Would you please copy each line of the listing that mentions "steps"?

Segment Open

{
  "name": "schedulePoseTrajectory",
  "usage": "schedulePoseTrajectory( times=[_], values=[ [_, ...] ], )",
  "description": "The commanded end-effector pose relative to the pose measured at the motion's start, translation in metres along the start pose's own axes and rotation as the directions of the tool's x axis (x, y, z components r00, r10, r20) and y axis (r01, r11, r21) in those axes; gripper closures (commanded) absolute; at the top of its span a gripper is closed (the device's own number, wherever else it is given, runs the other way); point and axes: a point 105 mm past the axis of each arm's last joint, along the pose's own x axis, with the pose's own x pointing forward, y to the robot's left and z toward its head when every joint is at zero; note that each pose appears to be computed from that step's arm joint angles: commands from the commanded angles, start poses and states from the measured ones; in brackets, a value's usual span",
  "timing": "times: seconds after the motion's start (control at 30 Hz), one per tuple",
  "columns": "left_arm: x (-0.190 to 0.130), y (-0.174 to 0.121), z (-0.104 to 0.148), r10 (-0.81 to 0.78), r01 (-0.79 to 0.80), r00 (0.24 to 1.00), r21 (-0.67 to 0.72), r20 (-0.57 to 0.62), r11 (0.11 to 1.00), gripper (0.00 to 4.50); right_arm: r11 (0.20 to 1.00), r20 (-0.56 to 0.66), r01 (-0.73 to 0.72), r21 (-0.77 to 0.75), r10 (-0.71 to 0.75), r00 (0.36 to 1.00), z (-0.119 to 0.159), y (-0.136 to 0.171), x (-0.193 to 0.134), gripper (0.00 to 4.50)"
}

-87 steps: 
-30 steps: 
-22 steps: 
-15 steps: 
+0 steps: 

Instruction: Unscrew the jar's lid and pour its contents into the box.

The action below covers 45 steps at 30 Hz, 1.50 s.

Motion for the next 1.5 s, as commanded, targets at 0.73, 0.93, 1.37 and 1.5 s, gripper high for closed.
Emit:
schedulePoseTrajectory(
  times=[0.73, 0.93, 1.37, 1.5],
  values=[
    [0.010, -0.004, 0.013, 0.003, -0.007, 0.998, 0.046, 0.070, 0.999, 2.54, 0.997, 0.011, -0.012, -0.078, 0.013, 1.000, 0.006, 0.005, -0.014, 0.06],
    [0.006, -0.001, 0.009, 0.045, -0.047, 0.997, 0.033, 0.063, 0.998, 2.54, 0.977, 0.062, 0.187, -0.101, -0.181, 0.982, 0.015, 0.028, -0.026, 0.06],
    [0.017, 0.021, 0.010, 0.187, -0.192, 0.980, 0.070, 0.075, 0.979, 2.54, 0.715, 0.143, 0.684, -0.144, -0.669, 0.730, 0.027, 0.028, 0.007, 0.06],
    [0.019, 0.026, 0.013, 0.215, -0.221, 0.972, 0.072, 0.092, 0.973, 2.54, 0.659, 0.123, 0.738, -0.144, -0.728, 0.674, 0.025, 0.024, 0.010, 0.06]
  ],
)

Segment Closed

Solution to this task
-87 steps: 
-30 steps: 
-22 steps: 
-15 steps: 
+0 steps: 
The action below covers 45 steps at 30 Hz, 1.50 s.

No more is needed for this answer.